Video: The Future Of Emotions - Research

Video: The Future Of Emotions - Research
Video: The Atlas of Emotions with Dr. Paul Ekman and Dr. Eve Ekman 2023, March

How many times have you heard that making decisions is better “without emotion”? Meanwhile, science has long known that this is not so. Groups of healthy people and people with brain damage that deprived them of their emotions were asked to make decisions. Those who could not feel emotions froze, unable to make a simple choice, for example, what to order in a restaurant: chicken or turkey.

Prediction errors

In psychology, there is the concept of affective (emotional) prognosis. The term was introduced by famous psychologists Timothy Wilson and Daniel Gilbert. They experimentally proved that we are unreliable in predicting the duration and intensity of our own emotions. When we are asked how we will feel if we win the lottery or lose our legs in an accident, we are quite accurate in assessing our emotions, but we tend to exaggerate how much and for how long we will feel them.

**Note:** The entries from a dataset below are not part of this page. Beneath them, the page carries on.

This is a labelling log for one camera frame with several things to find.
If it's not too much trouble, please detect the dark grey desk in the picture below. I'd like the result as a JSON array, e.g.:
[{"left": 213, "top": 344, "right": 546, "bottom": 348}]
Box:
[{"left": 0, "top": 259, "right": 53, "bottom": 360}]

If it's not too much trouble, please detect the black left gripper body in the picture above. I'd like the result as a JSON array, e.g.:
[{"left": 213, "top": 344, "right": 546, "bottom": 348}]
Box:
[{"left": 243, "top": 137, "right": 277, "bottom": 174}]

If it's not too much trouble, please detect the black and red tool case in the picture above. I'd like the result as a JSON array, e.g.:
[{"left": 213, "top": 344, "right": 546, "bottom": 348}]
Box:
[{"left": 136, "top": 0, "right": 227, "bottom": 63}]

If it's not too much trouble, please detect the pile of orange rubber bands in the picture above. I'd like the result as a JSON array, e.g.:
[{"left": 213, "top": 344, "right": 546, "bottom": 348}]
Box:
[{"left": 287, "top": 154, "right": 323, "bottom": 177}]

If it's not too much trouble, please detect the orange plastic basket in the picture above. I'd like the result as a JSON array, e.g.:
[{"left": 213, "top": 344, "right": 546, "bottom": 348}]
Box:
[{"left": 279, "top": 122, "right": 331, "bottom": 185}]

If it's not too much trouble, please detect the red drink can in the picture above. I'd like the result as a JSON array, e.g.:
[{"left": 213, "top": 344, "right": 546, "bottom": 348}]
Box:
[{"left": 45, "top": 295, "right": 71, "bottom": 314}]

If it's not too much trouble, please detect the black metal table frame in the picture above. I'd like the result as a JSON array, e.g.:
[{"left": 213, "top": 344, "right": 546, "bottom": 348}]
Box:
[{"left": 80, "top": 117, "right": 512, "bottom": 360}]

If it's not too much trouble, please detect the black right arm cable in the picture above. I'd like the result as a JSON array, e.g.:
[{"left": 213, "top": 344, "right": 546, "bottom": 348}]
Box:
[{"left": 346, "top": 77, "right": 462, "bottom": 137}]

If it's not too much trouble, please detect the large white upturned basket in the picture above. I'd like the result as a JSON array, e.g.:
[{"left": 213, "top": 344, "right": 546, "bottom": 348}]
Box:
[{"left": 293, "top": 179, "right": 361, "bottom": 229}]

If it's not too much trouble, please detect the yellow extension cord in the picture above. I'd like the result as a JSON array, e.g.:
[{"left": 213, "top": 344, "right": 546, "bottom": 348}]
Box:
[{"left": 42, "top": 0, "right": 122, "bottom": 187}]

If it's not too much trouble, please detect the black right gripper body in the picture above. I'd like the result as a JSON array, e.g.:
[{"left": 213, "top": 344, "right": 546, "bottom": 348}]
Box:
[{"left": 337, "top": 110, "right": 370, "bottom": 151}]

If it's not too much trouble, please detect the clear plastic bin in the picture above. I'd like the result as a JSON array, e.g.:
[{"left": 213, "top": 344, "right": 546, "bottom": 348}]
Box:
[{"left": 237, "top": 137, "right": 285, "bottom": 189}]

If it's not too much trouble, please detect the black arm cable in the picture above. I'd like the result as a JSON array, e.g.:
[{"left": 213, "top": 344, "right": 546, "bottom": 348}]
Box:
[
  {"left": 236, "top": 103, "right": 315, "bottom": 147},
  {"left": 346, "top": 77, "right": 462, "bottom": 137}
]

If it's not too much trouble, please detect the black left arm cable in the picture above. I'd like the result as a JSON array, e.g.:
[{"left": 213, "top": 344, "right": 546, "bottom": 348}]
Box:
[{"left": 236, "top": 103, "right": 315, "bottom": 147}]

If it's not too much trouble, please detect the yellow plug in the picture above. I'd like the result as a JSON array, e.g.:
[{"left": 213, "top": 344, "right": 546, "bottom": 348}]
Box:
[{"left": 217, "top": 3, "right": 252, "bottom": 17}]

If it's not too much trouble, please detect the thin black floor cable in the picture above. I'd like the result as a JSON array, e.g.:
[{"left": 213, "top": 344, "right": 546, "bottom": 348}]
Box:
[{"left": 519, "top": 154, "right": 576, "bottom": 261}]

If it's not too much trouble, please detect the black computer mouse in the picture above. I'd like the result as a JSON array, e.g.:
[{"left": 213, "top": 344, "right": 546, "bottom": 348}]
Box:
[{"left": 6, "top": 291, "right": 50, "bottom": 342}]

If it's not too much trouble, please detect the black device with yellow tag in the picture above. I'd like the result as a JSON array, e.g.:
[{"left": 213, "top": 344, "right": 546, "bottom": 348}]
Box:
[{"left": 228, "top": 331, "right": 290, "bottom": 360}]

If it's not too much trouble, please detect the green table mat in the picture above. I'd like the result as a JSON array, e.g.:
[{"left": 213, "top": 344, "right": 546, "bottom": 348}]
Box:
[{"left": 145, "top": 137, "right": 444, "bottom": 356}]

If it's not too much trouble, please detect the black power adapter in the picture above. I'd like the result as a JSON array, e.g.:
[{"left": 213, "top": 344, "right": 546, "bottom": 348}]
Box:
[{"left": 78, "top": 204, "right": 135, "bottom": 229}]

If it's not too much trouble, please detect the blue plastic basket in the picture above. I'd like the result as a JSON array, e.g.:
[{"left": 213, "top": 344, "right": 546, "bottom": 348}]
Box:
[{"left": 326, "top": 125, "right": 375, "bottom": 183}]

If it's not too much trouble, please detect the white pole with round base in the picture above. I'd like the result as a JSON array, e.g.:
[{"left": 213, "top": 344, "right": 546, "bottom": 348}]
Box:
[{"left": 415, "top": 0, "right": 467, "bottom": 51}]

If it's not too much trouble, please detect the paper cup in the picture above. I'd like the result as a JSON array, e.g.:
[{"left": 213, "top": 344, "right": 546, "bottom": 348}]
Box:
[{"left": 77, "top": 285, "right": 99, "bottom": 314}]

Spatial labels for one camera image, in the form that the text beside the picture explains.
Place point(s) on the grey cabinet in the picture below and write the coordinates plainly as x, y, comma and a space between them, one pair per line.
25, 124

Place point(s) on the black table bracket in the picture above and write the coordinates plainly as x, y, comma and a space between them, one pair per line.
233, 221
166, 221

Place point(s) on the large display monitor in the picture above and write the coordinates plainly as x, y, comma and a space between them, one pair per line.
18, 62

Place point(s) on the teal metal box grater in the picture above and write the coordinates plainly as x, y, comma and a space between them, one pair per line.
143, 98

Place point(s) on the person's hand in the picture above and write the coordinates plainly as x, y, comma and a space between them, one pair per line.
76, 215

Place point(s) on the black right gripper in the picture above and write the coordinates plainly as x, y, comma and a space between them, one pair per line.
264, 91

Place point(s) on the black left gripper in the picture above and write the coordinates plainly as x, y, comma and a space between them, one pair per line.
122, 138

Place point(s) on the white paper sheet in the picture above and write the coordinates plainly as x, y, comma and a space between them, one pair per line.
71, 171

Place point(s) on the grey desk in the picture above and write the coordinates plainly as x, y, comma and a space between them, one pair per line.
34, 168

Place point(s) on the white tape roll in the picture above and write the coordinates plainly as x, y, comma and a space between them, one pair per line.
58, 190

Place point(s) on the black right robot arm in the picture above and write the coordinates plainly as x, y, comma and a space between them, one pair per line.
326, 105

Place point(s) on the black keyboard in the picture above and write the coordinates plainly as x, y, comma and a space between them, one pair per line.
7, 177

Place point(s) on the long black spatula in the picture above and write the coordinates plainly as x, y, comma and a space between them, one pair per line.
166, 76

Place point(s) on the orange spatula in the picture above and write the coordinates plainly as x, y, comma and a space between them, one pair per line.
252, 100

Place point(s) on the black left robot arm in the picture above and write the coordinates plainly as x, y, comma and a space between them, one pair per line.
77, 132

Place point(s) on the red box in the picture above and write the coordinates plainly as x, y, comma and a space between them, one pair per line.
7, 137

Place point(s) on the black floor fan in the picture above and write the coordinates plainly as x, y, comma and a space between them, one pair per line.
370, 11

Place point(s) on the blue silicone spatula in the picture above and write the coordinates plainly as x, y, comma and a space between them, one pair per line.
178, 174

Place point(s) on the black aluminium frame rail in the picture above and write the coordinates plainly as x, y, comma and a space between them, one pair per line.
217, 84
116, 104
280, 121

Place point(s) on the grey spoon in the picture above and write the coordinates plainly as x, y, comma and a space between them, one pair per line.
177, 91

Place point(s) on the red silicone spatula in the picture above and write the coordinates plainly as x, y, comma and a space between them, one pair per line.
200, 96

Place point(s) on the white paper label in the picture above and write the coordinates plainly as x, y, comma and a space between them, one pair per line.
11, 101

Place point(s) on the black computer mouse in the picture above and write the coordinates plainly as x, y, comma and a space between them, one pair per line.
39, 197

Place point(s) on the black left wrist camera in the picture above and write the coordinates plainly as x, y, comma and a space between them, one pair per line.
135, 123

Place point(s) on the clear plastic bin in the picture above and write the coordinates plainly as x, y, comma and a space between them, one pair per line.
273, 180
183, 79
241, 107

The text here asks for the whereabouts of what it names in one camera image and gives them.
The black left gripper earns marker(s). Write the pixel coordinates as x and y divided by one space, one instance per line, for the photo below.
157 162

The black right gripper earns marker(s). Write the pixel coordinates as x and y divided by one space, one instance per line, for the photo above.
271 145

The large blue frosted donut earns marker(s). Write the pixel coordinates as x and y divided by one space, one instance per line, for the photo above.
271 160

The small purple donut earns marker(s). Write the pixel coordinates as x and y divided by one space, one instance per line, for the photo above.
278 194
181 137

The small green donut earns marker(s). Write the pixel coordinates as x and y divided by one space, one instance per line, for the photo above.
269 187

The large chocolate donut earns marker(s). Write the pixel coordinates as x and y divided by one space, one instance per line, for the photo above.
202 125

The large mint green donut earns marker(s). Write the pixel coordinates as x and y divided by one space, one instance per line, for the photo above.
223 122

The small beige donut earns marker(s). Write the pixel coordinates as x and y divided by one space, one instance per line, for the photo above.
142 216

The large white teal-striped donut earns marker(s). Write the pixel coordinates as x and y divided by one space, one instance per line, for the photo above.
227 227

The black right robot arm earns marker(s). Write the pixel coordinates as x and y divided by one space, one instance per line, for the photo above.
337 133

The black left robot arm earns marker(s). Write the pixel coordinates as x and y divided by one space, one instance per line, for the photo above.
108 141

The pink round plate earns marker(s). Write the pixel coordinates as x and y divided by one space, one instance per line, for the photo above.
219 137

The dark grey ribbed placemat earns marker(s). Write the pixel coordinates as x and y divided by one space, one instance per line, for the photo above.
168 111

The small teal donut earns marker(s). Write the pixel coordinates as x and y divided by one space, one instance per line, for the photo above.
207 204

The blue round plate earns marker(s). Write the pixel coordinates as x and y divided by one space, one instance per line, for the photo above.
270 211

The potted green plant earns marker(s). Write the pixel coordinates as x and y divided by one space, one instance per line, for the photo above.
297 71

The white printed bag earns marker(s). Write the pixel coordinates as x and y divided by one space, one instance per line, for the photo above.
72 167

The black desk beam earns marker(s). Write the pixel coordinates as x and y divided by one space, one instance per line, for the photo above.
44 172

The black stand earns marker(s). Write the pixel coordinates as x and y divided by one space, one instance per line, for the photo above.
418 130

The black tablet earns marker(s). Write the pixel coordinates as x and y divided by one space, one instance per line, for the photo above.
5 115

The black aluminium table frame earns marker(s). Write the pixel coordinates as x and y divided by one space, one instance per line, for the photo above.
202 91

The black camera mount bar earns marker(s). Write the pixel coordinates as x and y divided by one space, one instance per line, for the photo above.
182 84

We are mistaken simply because we forget that our future life, like today, will be filled with other events

This is not just a theoretical concept. Based on these forecasts, we make plans for the future. For example, imagine how happy we will be when we become rich, and rush headlong into a project that promises big money. We think about how we will suffer if we lose our job, and we hold on to it with all our might, although it would be worthwhile to leave it (this understanding will come only after a few years). These are just two examples showing that emotionally, we know ourselves very poorly. The knowledge economy is gradually becoming a thing of the past. Machines are starting to do much better and cheaper. It is being replaced by the economy of emotions.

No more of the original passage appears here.